Le peuple n'est pas une page Facebook Mais le régime feint d'ignorer, ou ignore sincèrement, que ces pages Facebook partisanes n'incarnent ni le peuple ni l'opinion. Les Riadh Jrad, Bassel Torjman, Néjib Dziri, Khelifa Chouchen, Haj Mansour et autres propagandistes ne représentent qu'eux-mêmes. Des opportunistes multirécidivistes dont les propos font vomir toute personne encore dotée de bon sens. En constatant la vague de colère née du drame de Mezzouna, amplifiée ensuite par le verdict choquant du procès du complot, le régime a paniqué. Il s'est jeté sur la première cible qui se présentait. Il espérait gagner du répit avec l'arrestation d'Ahmed Souab. Mais l'effet a été exactement inverse. Le pouvoir ne s'attendait pas à une telle vague de solidarité, ni à une mobilisation aussi large. Il n'avait pas mesuré à quel point l'homme bénéficiait de respect et de reconnaissance dans toutes les strates de la société. Au lieu d'une accalmie, le régime n'a obtenu qu'un surplus d'indignation. Quelques gouttes de plus dans un vase déjà plein… et qui pourrait bien déborder.
Une arrestation de trop Avec Ahmed Souab, le régime a franchi une nouvelle ligne rouge.

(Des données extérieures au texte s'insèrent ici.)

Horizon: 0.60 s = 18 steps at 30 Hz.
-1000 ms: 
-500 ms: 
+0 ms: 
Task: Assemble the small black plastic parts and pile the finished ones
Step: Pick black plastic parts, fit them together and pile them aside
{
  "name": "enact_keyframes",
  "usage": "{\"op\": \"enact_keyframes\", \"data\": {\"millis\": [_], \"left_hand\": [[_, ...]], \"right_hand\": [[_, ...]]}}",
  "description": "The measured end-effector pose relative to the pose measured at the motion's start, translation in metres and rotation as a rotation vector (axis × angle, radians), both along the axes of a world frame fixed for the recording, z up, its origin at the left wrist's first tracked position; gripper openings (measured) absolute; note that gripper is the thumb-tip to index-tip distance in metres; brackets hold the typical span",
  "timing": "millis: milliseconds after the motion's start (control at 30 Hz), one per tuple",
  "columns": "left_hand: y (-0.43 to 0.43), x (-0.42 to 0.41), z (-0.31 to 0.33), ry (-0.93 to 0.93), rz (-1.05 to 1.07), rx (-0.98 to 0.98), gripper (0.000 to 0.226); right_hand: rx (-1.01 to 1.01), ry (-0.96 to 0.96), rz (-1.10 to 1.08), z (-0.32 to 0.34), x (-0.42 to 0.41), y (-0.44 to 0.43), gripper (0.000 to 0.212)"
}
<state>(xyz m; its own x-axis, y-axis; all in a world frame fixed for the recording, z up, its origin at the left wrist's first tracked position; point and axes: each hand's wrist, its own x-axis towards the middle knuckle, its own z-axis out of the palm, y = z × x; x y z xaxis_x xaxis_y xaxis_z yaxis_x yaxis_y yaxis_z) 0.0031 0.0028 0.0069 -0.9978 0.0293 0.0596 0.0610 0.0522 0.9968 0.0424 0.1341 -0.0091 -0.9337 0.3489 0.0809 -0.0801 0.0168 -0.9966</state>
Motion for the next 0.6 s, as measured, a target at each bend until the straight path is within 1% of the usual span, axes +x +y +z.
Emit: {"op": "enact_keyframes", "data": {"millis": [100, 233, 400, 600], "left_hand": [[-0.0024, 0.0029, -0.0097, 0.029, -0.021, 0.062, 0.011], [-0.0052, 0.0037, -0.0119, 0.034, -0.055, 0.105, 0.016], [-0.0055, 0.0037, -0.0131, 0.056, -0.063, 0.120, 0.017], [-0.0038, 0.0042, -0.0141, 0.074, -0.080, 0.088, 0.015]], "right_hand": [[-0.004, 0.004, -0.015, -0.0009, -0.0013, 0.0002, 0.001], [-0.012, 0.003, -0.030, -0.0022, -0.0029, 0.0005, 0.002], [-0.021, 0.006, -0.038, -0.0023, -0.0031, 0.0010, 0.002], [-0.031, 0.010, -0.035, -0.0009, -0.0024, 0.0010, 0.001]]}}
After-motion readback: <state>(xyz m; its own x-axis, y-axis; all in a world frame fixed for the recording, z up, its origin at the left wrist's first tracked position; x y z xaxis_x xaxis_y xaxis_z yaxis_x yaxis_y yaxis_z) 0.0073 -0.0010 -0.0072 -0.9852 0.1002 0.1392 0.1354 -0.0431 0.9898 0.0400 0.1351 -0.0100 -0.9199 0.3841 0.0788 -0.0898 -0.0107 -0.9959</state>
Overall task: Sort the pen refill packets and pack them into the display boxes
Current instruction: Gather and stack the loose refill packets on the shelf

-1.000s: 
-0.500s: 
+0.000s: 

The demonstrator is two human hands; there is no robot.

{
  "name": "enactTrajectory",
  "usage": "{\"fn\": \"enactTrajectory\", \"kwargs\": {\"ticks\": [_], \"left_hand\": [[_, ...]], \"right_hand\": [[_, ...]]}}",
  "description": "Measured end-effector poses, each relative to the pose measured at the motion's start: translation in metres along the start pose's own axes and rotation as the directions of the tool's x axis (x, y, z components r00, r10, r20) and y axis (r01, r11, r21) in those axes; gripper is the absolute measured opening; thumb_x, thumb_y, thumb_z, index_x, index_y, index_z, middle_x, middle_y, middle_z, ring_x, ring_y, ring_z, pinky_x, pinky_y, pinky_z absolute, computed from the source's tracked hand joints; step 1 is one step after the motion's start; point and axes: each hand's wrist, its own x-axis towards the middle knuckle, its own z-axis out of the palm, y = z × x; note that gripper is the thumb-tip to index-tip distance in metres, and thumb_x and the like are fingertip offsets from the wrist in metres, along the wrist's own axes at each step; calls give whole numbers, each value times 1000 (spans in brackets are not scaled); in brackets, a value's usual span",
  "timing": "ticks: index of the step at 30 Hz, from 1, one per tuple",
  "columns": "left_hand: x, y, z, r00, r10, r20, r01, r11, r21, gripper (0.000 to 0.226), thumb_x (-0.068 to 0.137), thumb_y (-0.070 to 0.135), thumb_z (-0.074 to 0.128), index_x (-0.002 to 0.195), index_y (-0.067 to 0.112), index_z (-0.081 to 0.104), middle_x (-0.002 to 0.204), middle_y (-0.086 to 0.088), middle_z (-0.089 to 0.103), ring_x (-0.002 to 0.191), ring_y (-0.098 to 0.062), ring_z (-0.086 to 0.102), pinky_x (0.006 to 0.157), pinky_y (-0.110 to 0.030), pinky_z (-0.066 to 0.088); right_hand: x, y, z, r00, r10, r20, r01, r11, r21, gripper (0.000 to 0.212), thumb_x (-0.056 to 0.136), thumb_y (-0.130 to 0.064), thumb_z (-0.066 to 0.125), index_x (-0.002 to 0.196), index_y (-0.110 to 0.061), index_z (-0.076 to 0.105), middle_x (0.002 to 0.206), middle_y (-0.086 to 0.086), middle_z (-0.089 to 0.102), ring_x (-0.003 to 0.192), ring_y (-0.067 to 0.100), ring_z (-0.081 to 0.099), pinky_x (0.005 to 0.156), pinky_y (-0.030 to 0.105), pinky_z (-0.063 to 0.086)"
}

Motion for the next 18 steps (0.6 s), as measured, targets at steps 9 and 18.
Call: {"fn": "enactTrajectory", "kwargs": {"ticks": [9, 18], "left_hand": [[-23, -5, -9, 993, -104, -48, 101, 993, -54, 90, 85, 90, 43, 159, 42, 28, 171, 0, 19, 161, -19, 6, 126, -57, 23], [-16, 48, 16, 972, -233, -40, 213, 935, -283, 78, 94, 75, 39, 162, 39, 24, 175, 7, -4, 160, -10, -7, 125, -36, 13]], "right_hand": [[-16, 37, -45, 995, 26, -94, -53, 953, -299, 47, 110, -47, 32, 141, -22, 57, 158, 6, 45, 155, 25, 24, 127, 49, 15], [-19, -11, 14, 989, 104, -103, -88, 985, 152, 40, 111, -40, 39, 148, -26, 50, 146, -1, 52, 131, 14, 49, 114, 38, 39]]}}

Ce n'est plus seulement la liberté d'expression qui est piétinée, ni seulement les opposants politiques qui sont persécutés. C'est l'intelligence, la morale, la dignité. C'est le droit lui-même qu'on tente d'étouffer dans une cellule sordide de Bouchoucha. Mais ce régime oublie une chose : plus il s'en prend à ceux qui éclairent le chemin, plus il met en lumière sa propre obscurité. Plus il persécute, plus il rassemble contre lui. Plus il se crispe, plus il se fragilise. Ahmed Souab n'est pas seul. Il est aujourd'hui devenu, malgré lui, le symbole d'un combat bien plus large : celui d'un peuple qui refuse de vivre à genoux. Et ce combat-là, l'histoire l'a prouvé, finit toujours par avoir raison des oppresseurs.